To meet the world’s growing demand for food, we need to utilize new technology in agriculture to change what we grow and how we grow it.
To feed the planet’s growing population, global agriculture will need to produce more food in the next 50 years than in the previous 10,000–at a time when climate change is making our crops less productive.
Until now, the world’s approach to meeting this challenge has been to standardize what we grow and how we grow it. Modern agriculture practices focus on cultivating a few crops known to have high yields—today, rice, wheat, and maize provide nearly half the world’s plant-derived calories. We also standardize how we manage the crops we grow—most crops are treated uniformly on a per acre or per hundred acre basis with chemicals for issues like pests, weeds, and disease and fertilizers. But, an agriculture system that’s optimized for productivity and simplicity comes with risks.
Intensively growing just a few varieties of plants makes our food supply vulnerable to pests, disease, and a changing climate. Over time, it also depletes the soil of nutrients and minerals, reduces the diversity of the soil’s microbiome, and diminishes the soil’s ability to store carbon. Overuse of fertilizers and chemicals also negatively affects soil health, creating a vicious cycle that makes our farmlands less productive and the food we grow less nutritious.
Mineral is developing new technologies to help build a more sustainable, resilient, and productive food system
What if new technologies could help us embrace nature’s diversity and complexity, instead of simplifying it? If breeders could unlock the genetic diversity of the 30,000 edible plant species that exist worldwide, they might be able to identify plant species and varieties that would be resilient and productive under the pressure of climate change. If growers could understand how each and every plant on their farm is growing and interacting with its environment, they could reduce the use of fertilizer, chemicals, and precious resources like water, and explore sophisticated growing techniques like intercropping and cover cropping that restore soil fertility and increase productivity.
Building a complete picture of the field
We started our journey talking with breeders and growers around the world to learn about the challenges they face. From soybean farmers in Argentina to kiwifruit breeders in New Zealand, we heard from breeders that they need to gather much more information on many more varieties of biodiverse plants—and quickly, if they are going find varieties that are resilient and productive in the face of climate change.
Growers face hundreds of decisions every season, and we heard how current tools aren’t equipping them to meet the challenges they face. Even though they use farming software and digital tools like sensors, spreadsheets and GPS, their data is either siloed or doesn’t fully represent agriculture’s complexity.
The Mineral team saw an opportunity to build new farming software and agriculture technology hardware tools that can bring together diverse sources of information that until now were simply too complex or overwhelming to be useful. The team started by gathering readily available information on the environmental conditions in the field—for example, information on the soil, the weather, and historical crop data.
The Mineral team saw an opportunity to build new tools to help breeders and growers embrace the complexities of growing food.

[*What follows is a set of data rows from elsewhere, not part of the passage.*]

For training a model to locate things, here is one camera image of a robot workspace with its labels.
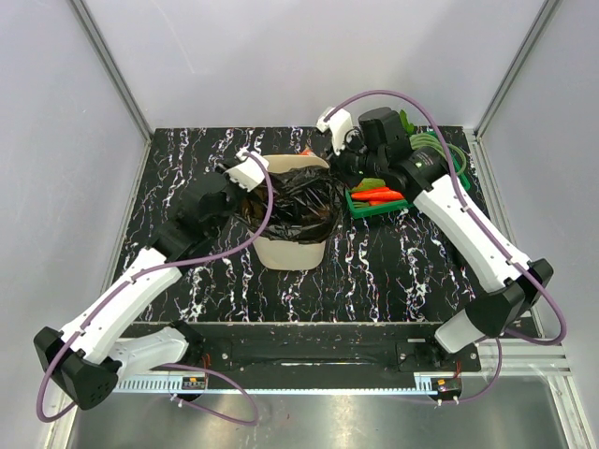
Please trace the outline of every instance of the black trash bag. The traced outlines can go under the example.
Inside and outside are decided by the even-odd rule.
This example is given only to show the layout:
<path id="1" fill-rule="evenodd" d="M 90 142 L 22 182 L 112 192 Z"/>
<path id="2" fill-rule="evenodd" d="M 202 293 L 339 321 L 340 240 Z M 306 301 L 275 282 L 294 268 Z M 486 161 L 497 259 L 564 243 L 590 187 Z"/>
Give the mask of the black trash bag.
<path id="1" fill-rule="evenodd" d="M 261 234 L 271 240 L 320 243 L 335 229 L 342 215 L 343 184 L 329 169 L 312 166 L 271 173 L 274 206 Z M 237 218 L 252 232 L 259 228 L 268 205 L 266 183 L 246 197 Z"/>

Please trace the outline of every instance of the green vegetable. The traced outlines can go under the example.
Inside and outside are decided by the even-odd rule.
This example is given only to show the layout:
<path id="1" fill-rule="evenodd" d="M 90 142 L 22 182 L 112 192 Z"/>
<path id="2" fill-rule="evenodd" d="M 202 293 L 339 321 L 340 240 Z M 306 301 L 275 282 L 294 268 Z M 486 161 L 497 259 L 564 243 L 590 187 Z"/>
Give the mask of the green vegetable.
<path id="1" fill-rule="evenodd" d="M 350 190 L 350 192 L 354 194 L 355 192 L 364 192 L 365 190 L 378 189 L 379 187 L 385 187 L 385 182 L 383 180 L 364 178 L 362 182 Z"/>
<path id="2" fill-rule="evenodd" d="M 400 110 L 400 121 L 402 122 L 403 129 L 408 133 L 408 136 L 413 135 L 416 127 L 413 123 L 408 121 L 408 114 L 403 109 Z"/>

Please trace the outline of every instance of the beige trash bin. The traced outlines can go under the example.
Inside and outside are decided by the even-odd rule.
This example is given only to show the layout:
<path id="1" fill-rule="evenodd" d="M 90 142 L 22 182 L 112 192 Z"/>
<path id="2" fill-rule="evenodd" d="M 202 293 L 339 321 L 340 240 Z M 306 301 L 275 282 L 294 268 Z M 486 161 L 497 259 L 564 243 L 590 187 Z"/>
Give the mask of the beige trash bin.
<path id="1" fill-rule="evenodd" d="M 285 173 L 292 168 L 320 166 L 329 168 L 329 164 L 318 156 L 300 154 L 275 154 L 264 156 L 269 161 L 269 173 Z M 327 241 L 301 244 L 296 241 L 269 240 L 258 237 L 254 248 L 262 265 L 270 269 L 312 269 L 318 267 L 325 255 Z"/>

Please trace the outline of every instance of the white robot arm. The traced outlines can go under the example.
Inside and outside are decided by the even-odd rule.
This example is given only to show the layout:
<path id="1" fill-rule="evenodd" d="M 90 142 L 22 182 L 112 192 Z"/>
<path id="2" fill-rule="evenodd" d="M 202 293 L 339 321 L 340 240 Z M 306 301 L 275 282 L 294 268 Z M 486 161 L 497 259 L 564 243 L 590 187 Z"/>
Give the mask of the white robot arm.
<path id="1" fill-rule="evenodd" d="M 181 322 L 146 337 L 117 340 L 160 293 L 182 277 L 184 268 L 162 268 L 142 276 L 139 273 L 208 254 L 229 216 L 247 193 L 264 181 L 258 163 L 264 168 L 269 163 L 259 154 L 253 156 L 251 159 L 238 153 L 239 160 L 220 166 L 220 172 L 192 181 L 181 192 L 168 220 L 154 232 L 150 245 L 139 252 L 111 288 L 59 331 L 44 327 L 37 333 L 34 345 L 43 369 L 71 336 L 80 333 L 51 375 L 80 408 L 87 410 L 99 404 L 122 379 L 197 353 L 192 350 L 201 345 L 201 337 Z M 124 284 L 126 288 L 117 297 L 102 305 Z M 92 314 L 95 316 L 86 326 Z"/>
<path id="2" fill-rule="evenodd" d="M 466 206 L 462 206 L 447 174 L 446 160 L 429 147 L 413 151 L 398 112 L 379 108 L 361 115 L 358 121 L 362 141 L 357 146 L 346 139 L 349 130 L 354 128 L 349 113 L 340 109 L 325 121 L 329 112 L 330 109 L 321 116 L 317 127 L 332 135 L 331 168 L 347 184 L 376 177 L 385 180 L 393 190 L 402 192 L 447 235 L 487 292 L 436 330 L 436 343 L 442 352 L 455 354 L 470 343 L 498 337 L 532 307 L 539 293 L 514 265 L 527 267 L 543 286 L 553 275 L 551 265 L 545 259 L 533 262 L 516 248 L 460 186 L 466 198 Z M 505 260 L 467 211 L 482 221 L 505 248 L 509 248 L 511 260 Z"/>

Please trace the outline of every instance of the gray wall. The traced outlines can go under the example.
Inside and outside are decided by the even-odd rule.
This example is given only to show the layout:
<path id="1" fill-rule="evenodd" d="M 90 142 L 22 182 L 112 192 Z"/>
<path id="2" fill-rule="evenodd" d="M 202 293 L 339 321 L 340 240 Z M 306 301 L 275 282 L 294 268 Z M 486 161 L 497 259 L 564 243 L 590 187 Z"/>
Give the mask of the gray wall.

Next, the team began to unearth new data on how plants in the field were actually growing and responding to their environment. To do so, the team developed a prototype plant buggy that rolls through the fields, inspecting crops up close. Over the past few years, the plant buggy has trundled through strawberry fields in California and soybean fields in Illinois, gathering high quality images of each plant and counting and classifying every berry and every bean. To date, the team has analyzed a range of crops like melons, berries, lettuce, oilseeds, oats and barley—from sprout to harvest.
By combining the imagery gathered by the plant buggy with other data sets like satellite imagery, weather data, and soil information, the team is able to create a full picture of what’s happening in the field and use machine learning to identify patterns and useful insights into how plants grow and interact with their environment.

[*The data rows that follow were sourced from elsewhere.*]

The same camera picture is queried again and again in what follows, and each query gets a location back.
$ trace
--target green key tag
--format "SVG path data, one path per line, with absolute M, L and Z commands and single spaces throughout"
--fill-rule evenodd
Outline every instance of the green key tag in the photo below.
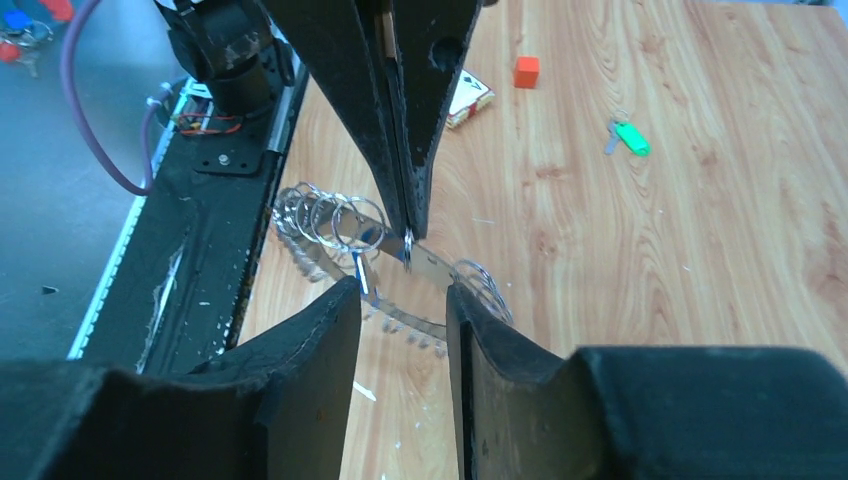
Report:
M 634 154 L 647 157 L 651 153 L 651 145 L 633 125 L 626 122 L 618 123 L 615 127 L 615 133 Z

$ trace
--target gray floor
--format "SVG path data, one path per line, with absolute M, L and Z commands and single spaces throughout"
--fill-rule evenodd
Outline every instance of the gray floor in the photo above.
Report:
M 0 0 L 0 9 L 10 3 Z M 17 3 L 39 9 L 37 0 Z M 64 358 L 132 202 L 71 123 L 58 75 L 61 38 L 44 49 L 38 79 L 0 63 L 0 359 Z M 76 65 L 104 148 L 140 178 L 145 99 L 178 72 L 152 1 L 103 2 Z M 59 291 L 42 295 L 43 285 Z

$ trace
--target hole
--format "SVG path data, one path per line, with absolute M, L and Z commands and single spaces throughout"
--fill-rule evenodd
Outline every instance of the hole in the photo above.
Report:
M 430 63 L 442 72 L 452 72 L 462 57 L 462 43 L 453 37 L 443 37 L 430 47 Z

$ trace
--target wooden surface
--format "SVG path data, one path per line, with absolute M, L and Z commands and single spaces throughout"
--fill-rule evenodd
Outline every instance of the wooden surface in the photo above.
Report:
M 445 133 L 430 233 L 498 280 L 517 328 L 579 344 L 788 344 L 848 371 L 848 35 L 830 9 L 683 0 L 502 0 L 466 67 L 495 102 Z M 535 90 L 511 87 L 541 58 Z M 603 155 L 616 108 L 651 141 Z M 283 178 L 378 199 L 311 85 Z M 407 305 L 444 297 L 377 262 Z M 247 340 L 314 299 L 269 236 Z M 456 478 L 447 360 L 363 323 L 345 479 Z

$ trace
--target green keychain
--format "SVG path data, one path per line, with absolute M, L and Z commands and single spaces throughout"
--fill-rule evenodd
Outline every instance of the green keychain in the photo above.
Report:
M 613 114 L 608 129 L 610 132 L 610 142 L 607 144 L 607 149 L 605 150 L 607 155 L 612 154 L 619 140 L 624 142 L 631 152 L 640 157 L 647 157 L 651 153 L 651 145 L 639 133 L 639 130 L 628 121 L 627 112 L 624 110 L 617 110 Z

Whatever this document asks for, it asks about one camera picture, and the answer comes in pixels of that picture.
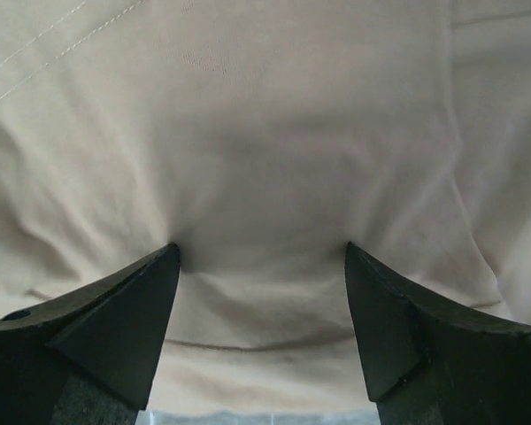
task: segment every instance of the beige shirt
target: beige shirt
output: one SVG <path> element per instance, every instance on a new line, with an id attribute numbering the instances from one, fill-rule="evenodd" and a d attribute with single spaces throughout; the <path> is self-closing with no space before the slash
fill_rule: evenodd
<path id="1" fill-rule="evenodd" d="M 531 0 L 0 2 L 0 316 L 175 241 L 150 407 L 372 408 L 349 240 L 531 323 Z"/>

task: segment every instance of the dark pointed object
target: dark pointed object
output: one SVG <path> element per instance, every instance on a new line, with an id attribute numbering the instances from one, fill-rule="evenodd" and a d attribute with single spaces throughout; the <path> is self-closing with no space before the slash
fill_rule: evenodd
<path id="1" fill-rule="evenodd" d="M 531 424 L 531 326 L 450 301 L 352 243 L 345 274 L 382 425 Z"/>
<path id="2" fill-rule="evenodd" d="M 171 244 L 101 281 L 0 321 L 0 424 L 135 423 L 177 282 Z"/>

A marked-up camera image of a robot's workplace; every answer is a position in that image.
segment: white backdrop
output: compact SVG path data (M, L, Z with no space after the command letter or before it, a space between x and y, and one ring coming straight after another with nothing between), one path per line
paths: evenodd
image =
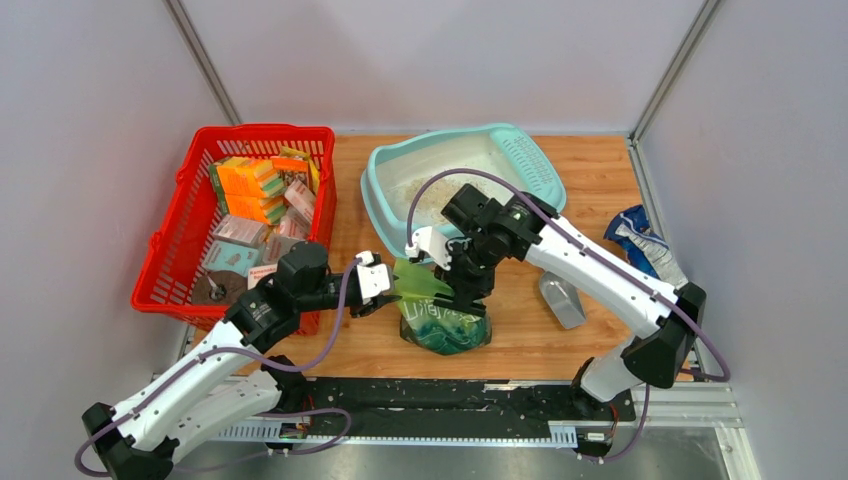
M700 0L184 0L245 122L631 130Z
M846 2L725 2L648 130L763 478L845 478Z
M0 65L0 478L81 478L83 411L174 360L183 326L130 293L192 134L224 118L160 1L3 2Z

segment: wooden table
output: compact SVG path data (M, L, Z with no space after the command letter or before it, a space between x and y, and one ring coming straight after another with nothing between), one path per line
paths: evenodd
M359 188L368 156L379 145L405 136L340 136L334 165L336 207L330 263L341 271L362 250L385 252ZM619 211L641 203L639 189L622 137L534 137L559 172L566 188L565 216L585 235L618 255L621 249L602 239ZM384 254L391 262L391 255ZM541 270L516 260L498 266L495 291L486 299L492 318L492 343L460 355L442 357L409 344L398 336L400 312L390 305L369 317L350 319L329 356L306 372L309 376L412 377L460 379L571 379L590 356L618 345L627 328L591 297L581 292L588 322L565 330L545 305L538 287ZM324 347L334 312L324 312L321 330L312 337L290 337L270 355L284 354L295 364L313 359ZM242 373L256 368L247 367Z

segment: litter tray
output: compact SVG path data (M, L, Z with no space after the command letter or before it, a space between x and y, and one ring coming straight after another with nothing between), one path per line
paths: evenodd
M389 252L406 258L406 219L412 198L433 175L450 168L474 168L495 174L561 211L565 187L538 145L521 129L506 123L443 130L376 148L360 186L371 223ZM475 175L459 174L434 183L418 202L413 229L435 226L448 238L461 234L441 214L465 183L506 203L512 194Z

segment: red basket
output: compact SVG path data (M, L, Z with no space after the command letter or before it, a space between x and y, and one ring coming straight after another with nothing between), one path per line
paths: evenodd
M282 146L312 154L321 169L321 182L309 240L329 248L336 213L334 142L333 131L326 127L253 124L198 130L177 171L177 188L165 220L150 237L147 258L133 290L133 308L163 313L204 330L224 316L226 307L192 305L191 291L203 272L200 263L212 244L210 233L222 218L208 167L230 155L269 157ZM317 332L318 313L301 315L298 333Z

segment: green plastic bag
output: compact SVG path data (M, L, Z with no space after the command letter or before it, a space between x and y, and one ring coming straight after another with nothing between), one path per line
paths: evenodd
M433 304L437 293L452 294L453 290L427 268L398 259L394 273L398 276L394 293L401 296L396 303L401 338L439 355L467 352L492 341L488 315L478 317Z

Mineral’s robotics, sensing and software tools collect and interpret diverse data from the field
The Plant buggy: roving the fields to collect plant-level insights
New insights into how plants grow
By combining data collected from the field, like plant height, leaf area and fruit size, with environmental factors like soil health and the weather, Mineral’s software tools can help breeders understand and predict how different varieties of plants respond to their environments. By mapping and imaging plants in the field, growers can troubleshoot and treat individual plants instead of entire fields, reducing both their costs and environmental impact. Tracking how the plants are growing over time can help growers predict the size and yield of their crop, enabling them to make better yield projections.
Reimagining the future of food production with partners around the world
Today, Mineral is working with and learning from innovative breeders and growers in Argentina, Canada, the U.S. and South Africa. We continue to expand our collaborations with organizations around the world spanning the private, nonprofit, academic and government sectors. Together we will embrace nature's complexity and diversity to build a more sustainable, resilient, and productive food system.